Using the listing below, give again exactly the lines from the line with "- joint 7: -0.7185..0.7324" to the line with "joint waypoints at", inclusive, without the pictures.

=======

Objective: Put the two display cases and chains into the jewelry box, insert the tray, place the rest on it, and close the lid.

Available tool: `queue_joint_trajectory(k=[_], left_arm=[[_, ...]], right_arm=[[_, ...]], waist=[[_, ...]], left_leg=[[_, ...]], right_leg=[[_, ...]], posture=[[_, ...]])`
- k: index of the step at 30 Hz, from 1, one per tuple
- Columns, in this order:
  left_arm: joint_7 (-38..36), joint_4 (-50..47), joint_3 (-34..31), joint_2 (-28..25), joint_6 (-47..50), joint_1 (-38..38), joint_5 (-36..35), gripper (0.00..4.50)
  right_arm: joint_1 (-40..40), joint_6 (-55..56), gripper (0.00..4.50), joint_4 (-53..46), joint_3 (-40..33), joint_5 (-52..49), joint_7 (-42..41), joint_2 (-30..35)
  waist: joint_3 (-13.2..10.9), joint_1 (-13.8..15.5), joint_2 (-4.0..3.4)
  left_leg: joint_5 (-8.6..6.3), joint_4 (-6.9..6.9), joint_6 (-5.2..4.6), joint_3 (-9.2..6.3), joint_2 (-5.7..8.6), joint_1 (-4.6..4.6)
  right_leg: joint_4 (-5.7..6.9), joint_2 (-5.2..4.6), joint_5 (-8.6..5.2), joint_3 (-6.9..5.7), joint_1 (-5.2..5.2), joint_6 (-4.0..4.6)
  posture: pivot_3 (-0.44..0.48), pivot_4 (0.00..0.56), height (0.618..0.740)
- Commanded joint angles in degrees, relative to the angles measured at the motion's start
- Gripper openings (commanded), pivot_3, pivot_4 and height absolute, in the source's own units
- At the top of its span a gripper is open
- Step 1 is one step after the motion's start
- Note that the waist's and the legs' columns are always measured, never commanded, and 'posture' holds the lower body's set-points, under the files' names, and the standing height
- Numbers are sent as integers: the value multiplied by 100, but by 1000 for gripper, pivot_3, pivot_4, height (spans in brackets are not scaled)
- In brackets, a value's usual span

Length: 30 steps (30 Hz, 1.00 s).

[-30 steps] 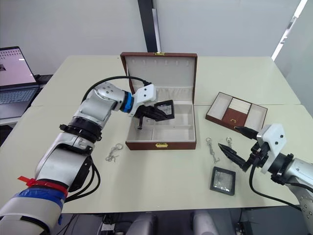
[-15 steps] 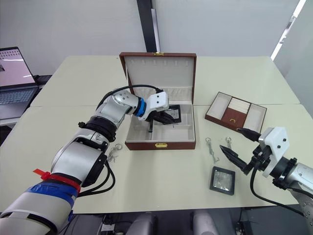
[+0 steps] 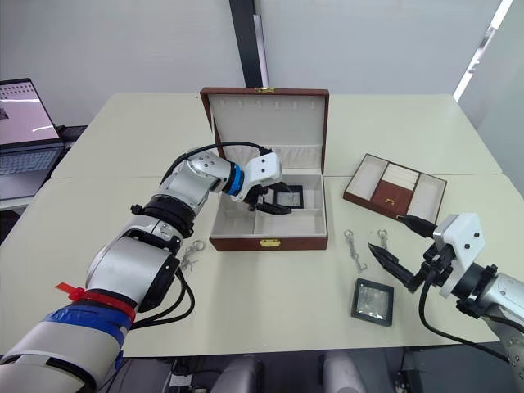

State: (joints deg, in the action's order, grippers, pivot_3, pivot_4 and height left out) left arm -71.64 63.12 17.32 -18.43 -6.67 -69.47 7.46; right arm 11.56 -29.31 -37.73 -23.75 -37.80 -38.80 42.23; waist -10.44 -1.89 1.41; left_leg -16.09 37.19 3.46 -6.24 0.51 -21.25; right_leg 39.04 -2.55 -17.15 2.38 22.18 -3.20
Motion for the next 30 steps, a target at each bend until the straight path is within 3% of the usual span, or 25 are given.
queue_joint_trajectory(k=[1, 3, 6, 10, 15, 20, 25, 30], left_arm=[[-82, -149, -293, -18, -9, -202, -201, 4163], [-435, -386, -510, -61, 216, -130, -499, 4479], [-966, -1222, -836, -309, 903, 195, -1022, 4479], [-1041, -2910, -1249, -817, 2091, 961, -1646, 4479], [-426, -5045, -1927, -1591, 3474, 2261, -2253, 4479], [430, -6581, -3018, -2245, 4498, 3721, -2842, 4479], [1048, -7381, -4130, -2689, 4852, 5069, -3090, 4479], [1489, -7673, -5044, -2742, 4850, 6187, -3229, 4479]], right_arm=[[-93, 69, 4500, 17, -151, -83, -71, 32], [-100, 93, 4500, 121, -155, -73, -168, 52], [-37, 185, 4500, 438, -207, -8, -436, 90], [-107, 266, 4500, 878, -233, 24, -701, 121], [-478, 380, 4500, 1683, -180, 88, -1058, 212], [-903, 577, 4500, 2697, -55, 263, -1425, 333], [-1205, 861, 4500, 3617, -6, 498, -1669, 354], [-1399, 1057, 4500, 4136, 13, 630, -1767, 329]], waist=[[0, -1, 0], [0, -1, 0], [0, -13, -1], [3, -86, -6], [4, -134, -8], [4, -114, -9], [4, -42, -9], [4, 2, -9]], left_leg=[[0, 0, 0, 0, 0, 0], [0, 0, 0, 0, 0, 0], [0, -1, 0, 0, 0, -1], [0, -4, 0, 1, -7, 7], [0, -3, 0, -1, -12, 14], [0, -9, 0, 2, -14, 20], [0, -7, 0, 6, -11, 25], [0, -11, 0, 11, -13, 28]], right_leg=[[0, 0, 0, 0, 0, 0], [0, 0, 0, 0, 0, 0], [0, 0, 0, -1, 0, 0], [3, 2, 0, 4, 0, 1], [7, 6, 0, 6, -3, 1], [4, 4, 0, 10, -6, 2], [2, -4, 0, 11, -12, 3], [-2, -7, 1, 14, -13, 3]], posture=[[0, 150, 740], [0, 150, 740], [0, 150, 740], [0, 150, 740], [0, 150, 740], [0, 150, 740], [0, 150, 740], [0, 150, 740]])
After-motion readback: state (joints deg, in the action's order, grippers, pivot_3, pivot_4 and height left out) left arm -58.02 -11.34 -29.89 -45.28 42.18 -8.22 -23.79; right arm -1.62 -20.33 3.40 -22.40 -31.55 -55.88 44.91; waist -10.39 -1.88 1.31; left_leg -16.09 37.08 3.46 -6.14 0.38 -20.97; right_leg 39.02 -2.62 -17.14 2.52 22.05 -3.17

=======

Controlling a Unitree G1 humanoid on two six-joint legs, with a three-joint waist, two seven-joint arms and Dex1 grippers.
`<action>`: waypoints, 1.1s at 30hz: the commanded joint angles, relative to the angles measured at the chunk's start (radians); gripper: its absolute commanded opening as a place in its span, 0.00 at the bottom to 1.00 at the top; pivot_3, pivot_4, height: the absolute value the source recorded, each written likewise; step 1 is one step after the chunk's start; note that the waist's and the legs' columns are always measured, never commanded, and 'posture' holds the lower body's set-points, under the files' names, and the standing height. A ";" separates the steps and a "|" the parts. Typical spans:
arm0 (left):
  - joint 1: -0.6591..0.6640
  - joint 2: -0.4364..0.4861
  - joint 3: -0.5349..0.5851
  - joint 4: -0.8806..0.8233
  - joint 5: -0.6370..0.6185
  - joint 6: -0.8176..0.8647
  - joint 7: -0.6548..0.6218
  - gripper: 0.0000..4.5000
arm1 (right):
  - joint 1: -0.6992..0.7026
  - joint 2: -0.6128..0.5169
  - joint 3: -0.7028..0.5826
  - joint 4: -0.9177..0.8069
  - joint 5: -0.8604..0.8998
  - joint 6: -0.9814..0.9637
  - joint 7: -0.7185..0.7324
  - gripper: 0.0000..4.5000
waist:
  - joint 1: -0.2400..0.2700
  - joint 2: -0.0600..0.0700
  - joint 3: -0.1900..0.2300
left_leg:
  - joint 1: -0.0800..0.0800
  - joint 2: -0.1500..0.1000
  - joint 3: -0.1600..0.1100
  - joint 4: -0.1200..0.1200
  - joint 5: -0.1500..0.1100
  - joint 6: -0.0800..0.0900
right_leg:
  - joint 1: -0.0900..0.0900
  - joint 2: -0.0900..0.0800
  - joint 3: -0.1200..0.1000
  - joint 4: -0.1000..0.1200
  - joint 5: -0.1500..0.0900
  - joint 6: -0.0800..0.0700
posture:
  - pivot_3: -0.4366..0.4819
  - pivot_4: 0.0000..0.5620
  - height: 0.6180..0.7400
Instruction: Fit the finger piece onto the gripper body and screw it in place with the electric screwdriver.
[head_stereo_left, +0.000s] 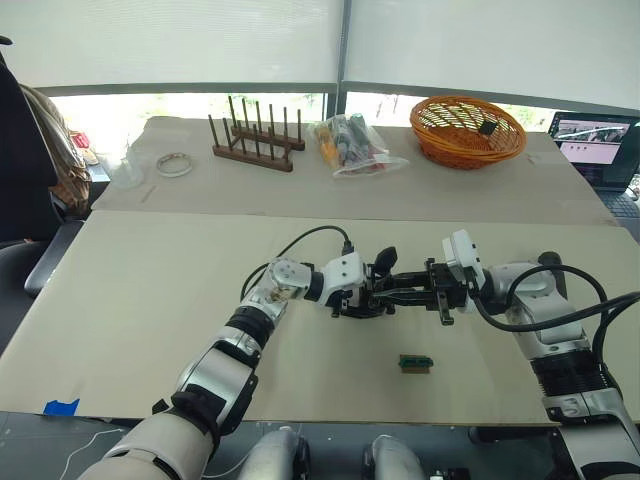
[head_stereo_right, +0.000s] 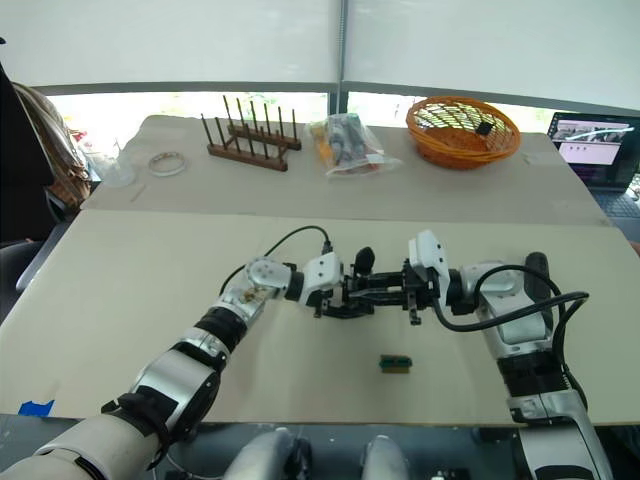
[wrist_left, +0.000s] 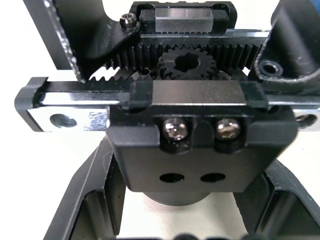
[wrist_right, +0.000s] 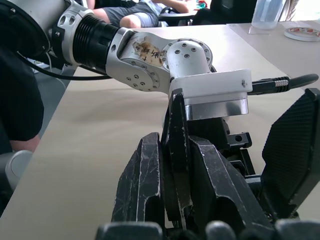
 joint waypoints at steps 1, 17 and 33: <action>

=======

◆ RESULT ◆
  - joint 7: -0.7185..0.7324
  - gripper: 0.0000..4.5000
waist:
  - joint 1: -0.2400..0.2700
  - joint 2: -0.0600..0.0700
  - joint 3: -0.1900..0.2300
left_leg:
  - joint 1: -0.0800..0.0800
  - joint 2: -0.1500..0.1000
  - joint 3: -0.1600..0.1100
  - joint 4: -0.1200..0.1200
  - joint 5: -0.1500..0.1100
  - joint 6: -0.0800..0.0900
right_leg:
  - joint 1: -0.0900..0.0900
  - joint 2: -0.0900..0.0800
  - joint 3: -0.1200..0.1000
  - joint 4: -0.1000..0.1200
  - joint 5: -0.1500..0.0900
  - joint 6: -0.0800..0.0700
posture:
  - pivot_3: -0.4366..0.4819
  - pivot_4: 0.0000..0.5620
  - height: 0.6180..0.7400
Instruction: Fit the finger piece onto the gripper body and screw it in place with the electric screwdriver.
[head_stereo_left, +0.000s] 
[head_stereo_right, +0.000s] 
[wrist_left, +0.000s] 
[wrist_right, +0.000s] 
 joint waypoints at steps 1, 17 and 33: <action>

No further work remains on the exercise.